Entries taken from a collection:
————
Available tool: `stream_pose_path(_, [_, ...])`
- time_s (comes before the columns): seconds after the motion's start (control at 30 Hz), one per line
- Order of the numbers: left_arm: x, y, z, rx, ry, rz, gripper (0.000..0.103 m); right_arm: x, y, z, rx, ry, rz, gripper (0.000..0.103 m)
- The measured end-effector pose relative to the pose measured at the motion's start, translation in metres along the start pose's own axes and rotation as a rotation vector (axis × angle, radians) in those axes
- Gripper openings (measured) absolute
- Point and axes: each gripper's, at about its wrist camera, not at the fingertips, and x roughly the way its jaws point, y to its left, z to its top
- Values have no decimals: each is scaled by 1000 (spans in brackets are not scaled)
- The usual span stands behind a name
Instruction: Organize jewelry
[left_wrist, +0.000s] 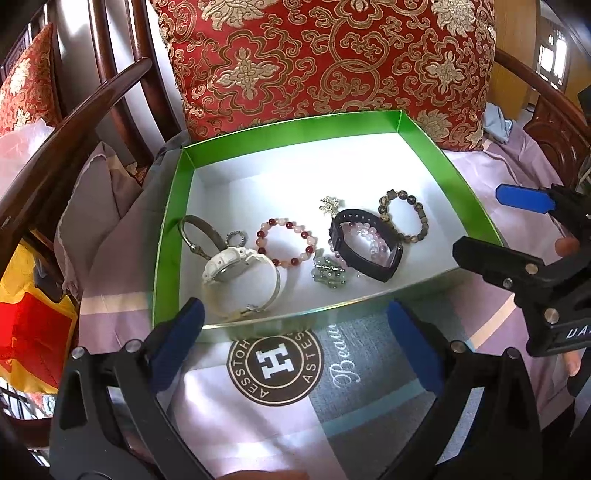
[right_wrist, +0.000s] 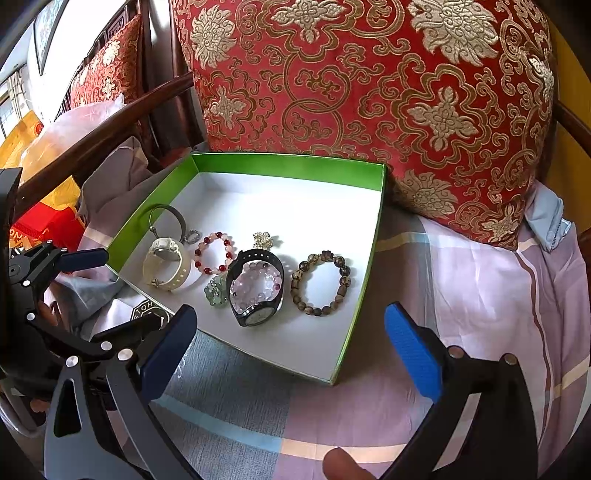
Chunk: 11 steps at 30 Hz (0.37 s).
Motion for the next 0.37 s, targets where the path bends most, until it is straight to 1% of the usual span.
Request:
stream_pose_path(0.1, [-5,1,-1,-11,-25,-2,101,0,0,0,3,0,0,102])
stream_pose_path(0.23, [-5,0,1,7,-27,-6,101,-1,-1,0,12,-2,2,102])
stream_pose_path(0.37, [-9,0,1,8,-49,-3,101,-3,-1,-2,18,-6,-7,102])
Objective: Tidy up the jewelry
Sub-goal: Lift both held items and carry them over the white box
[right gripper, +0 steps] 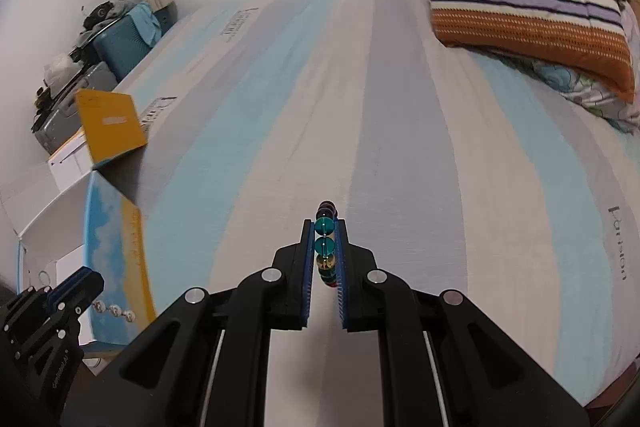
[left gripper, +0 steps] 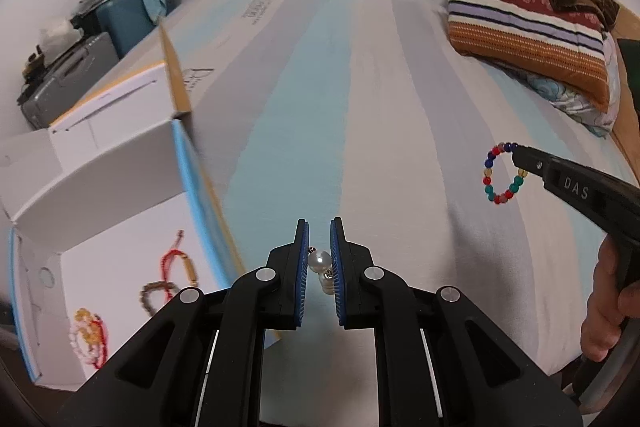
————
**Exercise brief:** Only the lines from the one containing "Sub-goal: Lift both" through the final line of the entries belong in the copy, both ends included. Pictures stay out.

**Final answer:**
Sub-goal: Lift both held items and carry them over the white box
[right gripper, +0 steps] 
[left gripper, +0 steps] 

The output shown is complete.